FSCache kernel panic on presumed CIFS share disconnect

Bug #1805062 reported by Tomasz J Góralczyk on 2018-11-26
6
This bug affects 1 person
Affects Status Importance Assigned to Milestone
linux (Ubuntu)
High
Unassigned

Bug Description

What Happened
-------------

I have a setup with my home NAS server mounted via CIFS to an Ubuntu 18.04 VPS over OpenVPN. The CIFS share is served by Nginx as an open file directory, with fscache/cachefilesd being used to cache the files locally, to reduce the load on my home connection.
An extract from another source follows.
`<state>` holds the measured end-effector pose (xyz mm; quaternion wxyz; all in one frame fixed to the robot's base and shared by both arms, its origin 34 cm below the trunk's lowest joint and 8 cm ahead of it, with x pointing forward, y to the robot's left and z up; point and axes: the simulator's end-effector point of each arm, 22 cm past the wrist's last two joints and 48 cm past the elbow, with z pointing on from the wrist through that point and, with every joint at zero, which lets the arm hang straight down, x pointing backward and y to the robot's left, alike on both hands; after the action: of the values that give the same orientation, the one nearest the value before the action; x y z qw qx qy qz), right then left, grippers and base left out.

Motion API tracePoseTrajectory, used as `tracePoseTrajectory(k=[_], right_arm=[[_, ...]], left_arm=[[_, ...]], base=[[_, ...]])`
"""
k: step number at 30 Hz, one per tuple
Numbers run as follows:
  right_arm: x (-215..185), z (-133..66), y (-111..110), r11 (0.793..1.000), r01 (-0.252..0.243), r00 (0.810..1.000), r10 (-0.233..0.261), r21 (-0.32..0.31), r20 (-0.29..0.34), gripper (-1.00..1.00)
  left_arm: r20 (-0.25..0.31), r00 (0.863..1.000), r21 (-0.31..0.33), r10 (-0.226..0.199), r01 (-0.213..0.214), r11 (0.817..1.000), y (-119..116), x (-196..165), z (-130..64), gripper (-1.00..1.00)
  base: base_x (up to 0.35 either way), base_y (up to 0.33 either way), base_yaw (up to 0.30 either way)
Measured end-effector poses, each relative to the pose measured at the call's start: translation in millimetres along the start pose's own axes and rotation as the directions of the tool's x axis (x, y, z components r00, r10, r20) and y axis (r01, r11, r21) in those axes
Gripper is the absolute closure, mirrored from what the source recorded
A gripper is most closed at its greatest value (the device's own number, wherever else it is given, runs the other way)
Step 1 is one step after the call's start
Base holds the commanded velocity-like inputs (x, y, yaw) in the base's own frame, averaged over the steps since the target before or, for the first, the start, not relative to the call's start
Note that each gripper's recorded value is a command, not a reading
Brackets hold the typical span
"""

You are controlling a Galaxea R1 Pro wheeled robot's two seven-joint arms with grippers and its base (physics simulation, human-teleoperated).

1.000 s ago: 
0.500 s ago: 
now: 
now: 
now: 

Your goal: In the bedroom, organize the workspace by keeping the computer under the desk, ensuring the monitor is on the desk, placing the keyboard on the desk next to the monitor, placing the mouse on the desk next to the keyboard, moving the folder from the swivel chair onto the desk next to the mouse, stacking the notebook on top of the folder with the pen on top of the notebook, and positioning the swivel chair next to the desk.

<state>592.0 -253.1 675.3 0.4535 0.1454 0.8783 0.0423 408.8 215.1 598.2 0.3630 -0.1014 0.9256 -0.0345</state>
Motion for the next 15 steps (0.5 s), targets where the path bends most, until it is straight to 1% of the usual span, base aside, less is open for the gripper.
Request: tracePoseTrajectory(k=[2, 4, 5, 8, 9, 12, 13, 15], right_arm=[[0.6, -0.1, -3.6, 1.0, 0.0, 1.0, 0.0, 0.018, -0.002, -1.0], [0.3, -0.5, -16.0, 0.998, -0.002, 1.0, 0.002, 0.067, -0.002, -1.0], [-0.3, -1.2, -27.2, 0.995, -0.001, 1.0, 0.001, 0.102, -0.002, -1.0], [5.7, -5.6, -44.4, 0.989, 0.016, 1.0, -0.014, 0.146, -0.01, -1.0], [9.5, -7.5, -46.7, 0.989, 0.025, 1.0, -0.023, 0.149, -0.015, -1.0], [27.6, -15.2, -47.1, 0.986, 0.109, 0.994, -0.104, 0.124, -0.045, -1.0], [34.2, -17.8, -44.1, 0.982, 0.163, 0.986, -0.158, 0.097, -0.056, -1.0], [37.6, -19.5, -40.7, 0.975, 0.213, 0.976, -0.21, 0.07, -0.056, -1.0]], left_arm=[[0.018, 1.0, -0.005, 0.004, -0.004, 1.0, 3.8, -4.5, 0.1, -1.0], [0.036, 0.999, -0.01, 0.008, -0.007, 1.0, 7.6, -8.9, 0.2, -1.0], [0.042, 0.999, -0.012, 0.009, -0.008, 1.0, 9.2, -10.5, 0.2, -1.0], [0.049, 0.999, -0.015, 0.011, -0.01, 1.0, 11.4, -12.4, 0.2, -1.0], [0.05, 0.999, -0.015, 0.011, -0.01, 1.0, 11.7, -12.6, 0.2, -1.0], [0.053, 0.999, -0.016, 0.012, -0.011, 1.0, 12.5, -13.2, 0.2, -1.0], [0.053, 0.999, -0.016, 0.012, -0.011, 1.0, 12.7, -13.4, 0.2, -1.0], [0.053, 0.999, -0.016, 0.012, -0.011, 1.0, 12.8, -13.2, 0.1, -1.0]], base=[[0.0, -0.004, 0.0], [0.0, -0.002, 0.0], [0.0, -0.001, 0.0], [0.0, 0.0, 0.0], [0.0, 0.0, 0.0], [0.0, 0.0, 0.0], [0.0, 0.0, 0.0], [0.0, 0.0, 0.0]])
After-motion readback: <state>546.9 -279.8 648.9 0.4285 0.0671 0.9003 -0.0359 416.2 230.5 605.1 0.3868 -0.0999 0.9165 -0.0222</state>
I was using this setup for web development by editing files directly on the CIFS share from another machine (mounted via LAN, independently of the OpenVPN server). After making changes to an HTML file, I noticed that the Nginx server was no longer responding.

I connected to the server via SSH to diagnose the issue and found that trying to perform a file listing (using ls) on the fileshare mount froze my shell, so I opened another SSH connection. I ran dmesg, expecting to find a CIFS timeout error, but instead there was an fscache error trace. Thinking it would help resolve the issue, I ran `systemd restart cachefilesd` to restart cachefilesd. My SSH connection froze again, but this time the server was no longer responding to SSH connections and pings. I was forced to perform a hard reset to restore operation.

Upon further inspection of the logs, I noticed that the NAS reconnected to the OpenVPN server between my first and second SSH connection, so it's possible that a network issue caused the initial fscache error. I have no way of confirming this, that's why I put "presumed" in the title.

I suspect the issue here might be a race condition when invalidating a cache object (the updated HTML file) during a network issue.

What I expected to happen
-------------------------

Accessing an updated file shouldn't cause an fscache error, even when a network error occurs.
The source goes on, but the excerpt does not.